駆け寄ったバテマルは、ダイオンと、その背後に控える4傑よりも後ろに並ぶ。彼女はバァバを見つめ、何かを伝えようとするが、バァバは目だけで「わかっているさ」と合図する。
「ラウラの族長、ダイオンと申します。我らバーバリアン族、この戦いに加えてくださるのであれば、全身全霊を捧げるつもりです」
「ヒヒ…歓迎するよ。堅苦しいのはナシ。そのかしこまった言い方もダメ」
「……承知した。受け入れに感謝する」
「そんじゃ、さっそく仕事をお願いしようかね。力自慢で、鍛冶の腕もいいバーバリアンにうってつけ」
「狩りではないのか?」
「クク…頼もしい言葉。だがそれは後のハナシ。まずはさっき殺したドラゴンね。村の北東、壁にぐるっと囲まれた施設の近くまで運ばせるから、解体して武具の製作や強化を。半分はおたくら、もう半分は装備がヘナチョコなそこのハンターたちの手に渡るように。ドワーフと協力を」
「承知した」
「ヘナチョコで悪かったな」
耳のいいヤットが小声で言った。だがその顔は笑っている。ドラゴンを素材にした強力な武器や防具があれば、ハンターたちの犠牲は間違いなく減るのだ。
「ヒヒ…。それとね。数名は負傷者の治療に参加してほしい。シャーマンがいてくれると助かるのさ」
「承知した。治癒術に特化した者を3名出そう」
「どうも。

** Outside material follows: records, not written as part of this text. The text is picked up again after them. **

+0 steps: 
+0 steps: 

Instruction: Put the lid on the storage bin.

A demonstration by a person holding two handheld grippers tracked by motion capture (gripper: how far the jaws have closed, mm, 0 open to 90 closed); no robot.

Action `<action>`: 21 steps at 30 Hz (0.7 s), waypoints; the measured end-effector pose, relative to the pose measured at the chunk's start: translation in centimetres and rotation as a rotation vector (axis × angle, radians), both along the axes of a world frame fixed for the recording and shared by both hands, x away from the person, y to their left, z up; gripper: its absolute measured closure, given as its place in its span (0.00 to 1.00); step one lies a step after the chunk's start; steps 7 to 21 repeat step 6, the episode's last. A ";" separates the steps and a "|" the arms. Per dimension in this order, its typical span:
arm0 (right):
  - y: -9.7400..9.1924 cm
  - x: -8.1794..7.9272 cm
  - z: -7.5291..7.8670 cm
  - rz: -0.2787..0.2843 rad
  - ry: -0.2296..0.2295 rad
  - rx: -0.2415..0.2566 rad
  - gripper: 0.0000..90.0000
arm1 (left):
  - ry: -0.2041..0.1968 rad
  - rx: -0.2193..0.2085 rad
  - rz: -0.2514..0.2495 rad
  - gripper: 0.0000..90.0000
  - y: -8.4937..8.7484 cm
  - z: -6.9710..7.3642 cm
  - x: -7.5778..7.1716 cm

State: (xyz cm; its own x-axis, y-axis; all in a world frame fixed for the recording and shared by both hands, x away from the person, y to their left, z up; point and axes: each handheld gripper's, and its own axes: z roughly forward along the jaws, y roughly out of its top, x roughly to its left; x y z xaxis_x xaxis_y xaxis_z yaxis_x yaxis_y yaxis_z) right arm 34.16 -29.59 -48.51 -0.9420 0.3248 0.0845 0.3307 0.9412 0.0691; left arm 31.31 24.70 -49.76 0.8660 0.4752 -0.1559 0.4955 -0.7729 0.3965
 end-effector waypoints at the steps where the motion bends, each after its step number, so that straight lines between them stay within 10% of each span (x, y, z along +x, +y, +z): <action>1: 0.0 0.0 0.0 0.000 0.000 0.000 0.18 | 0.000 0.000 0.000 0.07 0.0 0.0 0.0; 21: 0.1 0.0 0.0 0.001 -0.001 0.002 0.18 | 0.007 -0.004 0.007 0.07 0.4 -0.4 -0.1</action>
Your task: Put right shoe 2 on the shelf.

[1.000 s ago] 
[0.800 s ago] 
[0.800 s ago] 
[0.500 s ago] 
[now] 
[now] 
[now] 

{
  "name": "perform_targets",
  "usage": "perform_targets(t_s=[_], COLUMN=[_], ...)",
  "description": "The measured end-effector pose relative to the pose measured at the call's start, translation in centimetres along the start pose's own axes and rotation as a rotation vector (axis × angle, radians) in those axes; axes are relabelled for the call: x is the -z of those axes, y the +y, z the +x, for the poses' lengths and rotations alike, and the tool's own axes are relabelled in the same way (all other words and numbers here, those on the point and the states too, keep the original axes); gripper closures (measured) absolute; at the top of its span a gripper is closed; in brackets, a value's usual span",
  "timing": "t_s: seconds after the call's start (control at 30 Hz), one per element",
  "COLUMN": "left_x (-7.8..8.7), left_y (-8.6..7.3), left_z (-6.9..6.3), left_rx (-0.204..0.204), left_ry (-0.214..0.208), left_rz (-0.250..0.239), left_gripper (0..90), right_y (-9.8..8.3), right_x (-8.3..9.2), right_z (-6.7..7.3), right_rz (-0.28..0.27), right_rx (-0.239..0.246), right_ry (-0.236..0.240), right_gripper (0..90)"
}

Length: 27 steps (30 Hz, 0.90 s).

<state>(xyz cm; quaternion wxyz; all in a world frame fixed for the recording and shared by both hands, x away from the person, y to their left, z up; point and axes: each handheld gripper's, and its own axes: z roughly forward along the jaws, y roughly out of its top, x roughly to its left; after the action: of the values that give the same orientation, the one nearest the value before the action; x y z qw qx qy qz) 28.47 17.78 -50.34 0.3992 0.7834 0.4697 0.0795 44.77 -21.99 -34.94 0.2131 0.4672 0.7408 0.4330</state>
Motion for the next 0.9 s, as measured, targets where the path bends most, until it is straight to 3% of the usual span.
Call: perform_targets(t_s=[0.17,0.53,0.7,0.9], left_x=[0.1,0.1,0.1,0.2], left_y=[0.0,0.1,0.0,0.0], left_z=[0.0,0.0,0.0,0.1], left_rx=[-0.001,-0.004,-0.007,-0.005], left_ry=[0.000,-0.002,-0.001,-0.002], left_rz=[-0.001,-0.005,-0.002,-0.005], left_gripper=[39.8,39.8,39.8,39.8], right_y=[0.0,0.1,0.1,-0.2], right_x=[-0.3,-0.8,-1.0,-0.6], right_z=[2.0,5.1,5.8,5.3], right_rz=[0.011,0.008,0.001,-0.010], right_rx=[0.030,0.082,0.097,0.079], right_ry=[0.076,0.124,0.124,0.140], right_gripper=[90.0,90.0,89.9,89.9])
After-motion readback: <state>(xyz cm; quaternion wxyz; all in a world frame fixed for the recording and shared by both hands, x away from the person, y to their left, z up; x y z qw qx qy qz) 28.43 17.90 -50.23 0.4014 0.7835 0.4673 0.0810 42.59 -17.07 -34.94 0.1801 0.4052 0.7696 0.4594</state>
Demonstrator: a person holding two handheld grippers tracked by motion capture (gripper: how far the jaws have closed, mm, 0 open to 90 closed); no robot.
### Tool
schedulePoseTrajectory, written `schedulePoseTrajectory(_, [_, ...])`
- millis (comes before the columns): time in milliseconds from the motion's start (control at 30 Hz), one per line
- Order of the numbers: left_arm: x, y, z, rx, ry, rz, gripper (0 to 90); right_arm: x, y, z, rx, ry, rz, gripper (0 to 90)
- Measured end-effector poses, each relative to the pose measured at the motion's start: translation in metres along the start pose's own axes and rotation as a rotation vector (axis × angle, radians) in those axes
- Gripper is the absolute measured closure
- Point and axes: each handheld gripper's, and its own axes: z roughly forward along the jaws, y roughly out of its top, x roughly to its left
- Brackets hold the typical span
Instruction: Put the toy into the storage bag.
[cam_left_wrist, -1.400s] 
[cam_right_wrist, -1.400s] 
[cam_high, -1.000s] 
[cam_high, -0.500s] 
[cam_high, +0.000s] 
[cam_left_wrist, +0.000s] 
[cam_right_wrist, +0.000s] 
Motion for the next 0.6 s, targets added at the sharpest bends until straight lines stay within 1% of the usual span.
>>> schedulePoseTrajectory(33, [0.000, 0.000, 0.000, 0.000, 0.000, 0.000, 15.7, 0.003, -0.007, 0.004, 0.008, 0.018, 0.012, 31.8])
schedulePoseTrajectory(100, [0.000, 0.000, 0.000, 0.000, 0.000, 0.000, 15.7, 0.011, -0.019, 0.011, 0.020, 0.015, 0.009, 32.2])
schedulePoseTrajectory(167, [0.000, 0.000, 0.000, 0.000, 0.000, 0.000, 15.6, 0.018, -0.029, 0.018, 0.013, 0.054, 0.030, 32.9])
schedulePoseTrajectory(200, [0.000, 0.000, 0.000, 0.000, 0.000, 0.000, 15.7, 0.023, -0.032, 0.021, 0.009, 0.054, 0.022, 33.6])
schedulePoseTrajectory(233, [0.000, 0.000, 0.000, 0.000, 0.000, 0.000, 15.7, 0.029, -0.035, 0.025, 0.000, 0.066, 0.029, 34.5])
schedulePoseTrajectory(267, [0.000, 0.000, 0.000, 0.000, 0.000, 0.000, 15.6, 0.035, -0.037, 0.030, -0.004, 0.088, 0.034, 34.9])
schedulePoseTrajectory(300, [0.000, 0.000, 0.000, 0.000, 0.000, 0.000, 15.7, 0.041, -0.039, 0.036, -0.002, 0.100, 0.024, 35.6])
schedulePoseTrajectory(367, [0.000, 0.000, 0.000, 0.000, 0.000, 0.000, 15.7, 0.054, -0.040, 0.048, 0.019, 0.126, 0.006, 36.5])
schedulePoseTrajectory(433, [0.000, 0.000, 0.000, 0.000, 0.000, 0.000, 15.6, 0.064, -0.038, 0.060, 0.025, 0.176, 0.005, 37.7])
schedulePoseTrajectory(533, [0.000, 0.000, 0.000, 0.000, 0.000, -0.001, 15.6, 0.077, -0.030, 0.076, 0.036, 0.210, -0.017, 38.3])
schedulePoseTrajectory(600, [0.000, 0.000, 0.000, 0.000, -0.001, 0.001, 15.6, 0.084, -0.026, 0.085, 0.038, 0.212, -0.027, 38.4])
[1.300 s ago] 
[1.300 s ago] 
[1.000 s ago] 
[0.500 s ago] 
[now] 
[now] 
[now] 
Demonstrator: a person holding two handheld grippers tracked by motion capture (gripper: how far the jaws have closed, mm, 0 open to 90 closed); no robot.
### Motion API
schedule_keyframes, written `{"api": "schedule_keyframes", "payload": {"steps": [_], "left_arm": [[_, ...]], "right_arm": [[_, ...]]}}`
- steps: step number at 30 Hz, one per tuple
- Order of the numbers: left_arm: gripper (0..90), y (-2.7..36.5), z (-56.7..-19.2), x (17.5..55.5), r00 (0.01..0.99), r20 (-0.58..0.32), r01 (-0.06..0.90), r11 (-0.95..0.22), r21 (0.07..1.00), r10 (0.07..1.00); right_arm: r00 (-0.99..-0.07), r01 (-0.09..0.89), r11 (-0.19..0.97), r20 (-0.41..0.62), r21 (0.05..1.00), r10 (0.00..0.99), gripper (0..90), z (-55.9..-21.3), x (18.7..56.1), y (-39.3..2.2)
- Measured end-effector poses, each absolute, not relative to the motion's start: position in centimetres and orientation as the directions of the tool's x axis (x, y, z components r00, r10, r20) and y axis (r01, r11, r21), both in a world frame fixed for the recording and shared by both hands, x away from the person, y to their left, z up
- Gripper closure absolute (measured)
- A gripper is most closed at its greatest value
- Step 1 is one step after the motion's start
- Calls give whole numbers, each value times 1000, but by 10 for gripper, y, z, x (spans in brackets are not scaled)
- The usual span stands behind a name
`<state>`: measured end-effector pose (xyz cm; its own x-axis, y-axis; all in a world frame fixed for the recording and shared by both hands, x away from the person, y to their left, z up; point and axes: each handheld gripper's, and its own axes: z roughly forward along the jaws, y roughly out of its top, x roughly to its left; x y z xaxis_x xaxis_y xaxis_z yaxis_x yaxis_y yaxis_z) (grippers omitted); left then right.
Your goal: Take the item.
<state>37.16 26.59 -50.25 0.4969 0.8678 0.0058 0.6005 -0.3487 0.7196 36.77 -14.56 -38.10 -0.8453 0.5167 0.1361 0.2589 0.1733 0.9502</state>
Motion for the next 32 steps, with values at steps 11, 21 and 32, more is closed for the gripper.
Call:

で、ジアーム」
「ん? 酒か? 酒場にあると聞いたがそれなりに積んできたぞ」
「お前さんは、人間が突貫工事でこしらえてるあちこちの設備点検と改良を指揮しておくれ。建築と拠点防衛に長けたアンタだからこその頼み。運んできた先発隊の数は?」
「60だ。5名は船の保守にまわる」
「なら45名を包囲戦に充てて欲しい。残りは工房と、土工の監督」
「おうし! 任せとけ。そんじゃ行こうやダイオン。さっさと仕事を片付けて、ここの奴らと親睦会だ! ガッハッハ!」
ジアームに急かされ、バーバリアンたちが中央通りを東に向かう。
バテマルだけがその場に残り、沈鬱な表情でバァバを見下ろしていた。バァバがゆっくりと歩み寄り、バテマルをじろじろと観察する。
「ヒヒ…。イイ女がさらにイイ女になって帰ってきたようだ」
「バァバ、バグランのことだが――」
「そのバックラー」
バァバが遮る。琥珀色に光る左眼が、バテマルの左腕に装着された【再生の】ミスリルバックラーを凝視している。
「……フム。ジジイの鎧をモリブの火で打ち直したね?」
「ジアームが是非にと」
「……フムフム。お前さんが使うには最高の選択で、最高の出来だ。さすが、アタシが見込んだ鍛冶師…… 頼み仕事の仕上がり具合も楽しみだよ。モリブに忘れて来ちゃいないだろうね?」
バテマルが頷く。
「ヨロシ。……で、背中のソレは【巨人の】戦斧…… あのジジイはね、レジェンダリー・ウェポンを蹴ってソイツを愛用していたのさ。理由、聞きたい? 聞きたいね?」
ズイ、と迫られ、バテマルは戸惑いつつも無言で頷いた。
「ヒヒ…。じゃ、行こうか」
バァバはくるりと踵を返し、すたすたと歩き出す。
「どこへ?」
「ニューワールド。立ち話もなんだからね。トンボを叩き起こして一杯やりながら話そうじゃないか。さ、早くしな」
慌てて老婆を追いかけるバテマルの足取りは、無意識のうちに少しばかり軽くなっていた。